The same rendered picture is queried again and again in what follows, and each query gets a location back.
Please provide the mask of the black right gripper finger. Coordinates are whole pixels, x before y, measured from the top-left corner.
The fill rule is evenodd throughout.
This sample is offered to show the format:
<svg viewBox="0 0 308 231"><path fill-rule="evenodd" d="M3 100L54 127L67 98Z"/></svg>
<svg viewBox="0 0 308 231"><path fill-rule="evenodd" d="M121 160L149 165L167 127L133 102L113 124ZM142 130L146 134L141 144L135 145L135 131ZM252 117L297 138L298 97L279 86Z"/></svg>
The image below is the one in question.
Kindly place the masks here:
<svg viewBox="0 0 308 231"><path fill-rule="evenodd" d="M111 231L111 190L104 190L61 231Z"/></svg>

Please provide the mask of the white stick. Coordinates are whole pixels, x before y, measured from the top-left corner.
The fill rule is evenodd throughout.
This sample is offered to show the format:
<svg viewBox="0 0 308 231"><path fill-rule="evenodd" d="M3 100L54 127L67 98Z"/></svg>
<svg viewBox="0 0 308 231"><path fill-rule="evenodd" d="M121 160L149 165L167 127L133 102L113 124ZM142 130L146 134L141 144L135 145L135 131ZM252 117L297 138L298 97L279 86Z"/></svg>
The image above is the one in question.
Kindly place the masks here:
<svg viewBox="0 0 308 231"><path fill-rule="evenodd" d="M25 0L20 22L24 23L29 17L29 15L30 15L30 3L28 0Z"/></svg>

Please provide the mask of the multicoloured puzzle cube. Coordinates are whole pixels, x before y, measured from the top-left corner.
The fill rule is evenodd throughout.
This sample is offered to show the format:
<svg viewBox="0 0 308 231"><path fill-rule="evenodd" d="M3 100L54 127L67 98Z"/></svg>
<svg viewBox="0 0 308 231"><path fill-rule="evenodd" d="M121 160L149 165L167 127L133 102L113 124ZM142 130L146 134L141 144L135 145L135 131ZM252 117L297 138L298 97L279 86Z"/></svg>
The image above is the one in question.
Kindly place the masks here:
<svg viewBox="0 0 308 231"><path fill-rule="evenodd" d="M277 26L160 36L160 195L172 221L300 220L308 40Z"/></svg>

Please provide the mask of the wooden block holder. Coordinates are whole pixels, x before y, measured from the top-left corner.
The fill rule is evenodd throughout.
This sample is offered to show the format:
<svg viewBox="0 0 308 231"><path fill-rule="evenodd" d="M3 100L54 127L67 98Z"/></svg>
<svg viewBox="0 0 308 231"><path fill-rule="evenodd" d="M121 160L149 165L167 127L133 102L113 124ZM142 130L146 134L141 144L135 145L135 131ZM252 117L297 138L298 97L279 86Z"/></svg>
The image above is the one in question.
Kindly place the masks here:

****************

TASK DIRECTIONS: Go through the material line by line. Show each line that contains the string "provide".

ANSWER TO THIS TASK:
Please provide the mask of the black right gripper finger. Coordinates are whole pixels, x before y, measured from the top-left corner.
Please provide the mask of the white stick. Coordinates are whole pixels, x before y, measured from the top-left corner.
Please provide the mask of the multicoloured puzzle cube. Coordinates are whole pixels, x before y, measured from the top-left corner.
Please provide the mask of the wooden block holder. Coordinates are whole pixels, x before y, measured from the top-left corner.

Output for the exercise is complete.